Northern Lights could be visible Friday night

Some space weather forecasters are saying tonight could be the best opportunity for us to see the Northern Lights in over a year.   Forecasting this phenomenon is very difficult, but here’s how you may be able to see it tonight.

  • Wait until the sky gets dark
  • Get away from city lights
  • Look to the northern horizon
  • Be patient, check back through the night

The science behind the Aurora Borealis

Two powerful solar flares erupted from the sun on both Monday and Wednesday this week.  Material from these eruptions was thrown through space and toward Earth.  Material released from a solar flare is called a Coronal Mass Ejection (CME).   That material is a plasma consisting of electrons and protons and sometimes helium and oxygen.

Here’s a movie of the X-Class solar flare on Wednesday from NASA:

The Earth’s atmosphere protects us from the large amounts of radiation from the sun; however there are times that power grids see fluctuations or damage.  Communication satellites could see disruptions and GPS units could briefly become unusable tonight.

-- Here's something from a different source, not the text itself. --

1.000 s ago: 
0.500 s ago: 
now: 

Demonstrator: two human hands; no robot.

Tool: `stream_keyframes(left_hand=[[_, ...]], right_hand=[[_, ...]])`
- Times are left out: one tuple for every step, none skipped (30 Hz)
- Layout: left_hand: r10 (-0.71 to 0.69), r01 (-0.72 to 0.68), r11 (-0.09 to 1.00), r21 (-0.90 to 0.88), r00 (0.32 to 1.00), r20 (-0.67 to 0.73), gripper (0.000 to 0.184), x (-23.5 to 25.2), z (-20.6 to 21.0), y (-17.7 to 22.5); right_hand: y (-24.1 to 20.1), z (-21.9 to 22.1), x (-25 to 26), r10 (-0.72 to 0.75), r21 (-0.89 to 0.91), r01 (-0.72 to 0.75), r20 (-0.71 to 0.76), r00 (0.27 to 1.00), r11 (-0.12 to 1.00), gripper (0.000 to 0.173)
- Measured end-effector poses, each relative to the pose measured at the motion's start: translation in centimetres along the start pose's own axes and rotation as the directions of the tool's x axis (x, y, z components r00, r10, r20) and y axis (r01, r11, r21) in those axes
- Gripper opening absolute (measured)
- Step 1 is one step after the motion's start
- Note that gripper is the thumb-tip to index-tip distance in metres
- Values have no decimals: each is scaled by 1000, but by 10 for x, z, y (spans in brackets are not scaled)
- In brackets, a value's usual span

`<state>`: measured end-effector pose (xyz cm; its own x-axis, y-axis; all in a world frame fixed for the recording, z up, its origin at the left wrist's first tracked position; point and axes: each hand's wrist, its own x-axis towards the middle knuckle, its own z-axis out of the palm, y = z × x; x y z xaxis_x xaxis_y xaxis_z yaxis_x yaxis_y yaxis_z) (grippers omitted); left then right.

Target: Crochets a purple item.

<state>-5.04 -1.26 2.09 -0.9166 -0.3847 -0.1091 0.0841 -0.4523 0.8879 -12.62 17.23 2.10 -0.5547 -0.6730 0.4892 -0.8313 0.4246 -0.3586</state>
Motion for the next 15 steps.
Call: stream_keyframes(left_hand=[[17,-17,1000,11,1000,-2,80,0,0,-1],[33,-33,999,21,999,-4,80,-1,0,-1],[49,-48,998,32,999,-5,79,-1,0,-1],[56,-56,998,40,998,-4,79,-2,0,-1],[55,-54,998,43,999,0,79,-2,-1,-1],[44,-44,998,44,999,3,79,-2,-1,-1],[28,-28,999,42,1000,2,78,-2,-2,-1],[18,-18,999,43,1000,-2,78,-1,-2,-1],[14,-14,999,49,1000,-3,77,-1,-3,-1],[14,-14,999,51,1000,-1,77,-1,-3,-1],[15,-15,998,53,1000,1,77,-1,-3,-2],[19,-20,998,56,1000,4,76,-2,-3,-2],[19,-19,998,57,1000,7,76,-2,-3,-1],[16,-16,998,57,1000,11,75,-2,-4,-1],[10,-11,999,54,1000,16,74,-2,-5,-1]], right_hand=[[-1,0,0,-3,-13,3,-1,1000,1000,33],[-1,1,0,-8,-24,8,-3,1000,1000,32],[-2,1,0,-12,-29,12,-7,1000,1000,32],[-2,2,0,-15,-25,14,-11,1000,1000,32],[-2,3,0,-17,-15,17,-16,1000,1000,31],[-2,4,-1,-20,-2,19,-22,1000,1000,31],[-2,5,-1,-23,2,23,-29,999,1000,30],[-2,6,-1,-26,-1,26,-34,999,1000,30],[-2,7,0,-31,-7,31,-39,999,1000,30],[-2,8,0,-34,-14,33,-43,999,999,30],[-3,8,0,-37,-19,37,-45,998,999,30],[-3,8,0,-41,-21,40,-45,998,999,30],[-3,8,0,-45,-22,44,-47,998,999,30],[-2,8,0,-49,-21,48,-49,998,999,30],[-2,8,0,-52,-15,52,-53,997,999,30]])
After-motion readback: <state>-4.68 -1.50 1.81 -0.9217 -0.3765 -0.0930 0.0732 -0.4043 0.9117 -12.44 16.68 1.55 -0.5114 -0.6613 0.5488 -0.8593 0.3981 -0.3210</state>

A nice side-effect of these particles hitting the Earth is the Northern Lights or the Aurora Borealis.  Space weather forecasters from NOAA said in their “Space Weather Watch” that auroras are potentially visible from Pennsylvania to Iowa to Oregon.  We are at the same latitude as those states, so it is quite possible we could see the Northern Lights tonight.

The Northern Lights occur when the particles from the sun follow the Earth’s magnetic poles and interact with the gases in the Earth’s atmosphere.  That interaction causes the gases to emit light.   The most common color is a pale green.  On some occasions, other colors are present.

From the first eruption from the sun on Monday, Northern Lights were reported from Northern Michigan to Alaska Thursday night.   So, the atmosphere is already energized, and the one-two punch on consecutive nights could create an Aurora visible from Southern New England.   The strength of the Aurora can be measured by a number called the Kp index.  To see the lights from Rhode Island and Massachusetts, we typically need a Kp index of 7 to 8.   What makes Friday night/Saturday morning special is that some space weather forecasters are saying we could get a Kp index of 9!

Sunset is at 7:04 p.m. tonight.  Once the skies darkens, get away from city lights and look low on the northern horizon.

Forecasting the strength and the timing of the Northern Lights is notoriously difficult.   You may want to look at the sky several times through the night.  It looks like the sky should be clear through the night.  Be patient, dress warmly and keep your fingers crossed.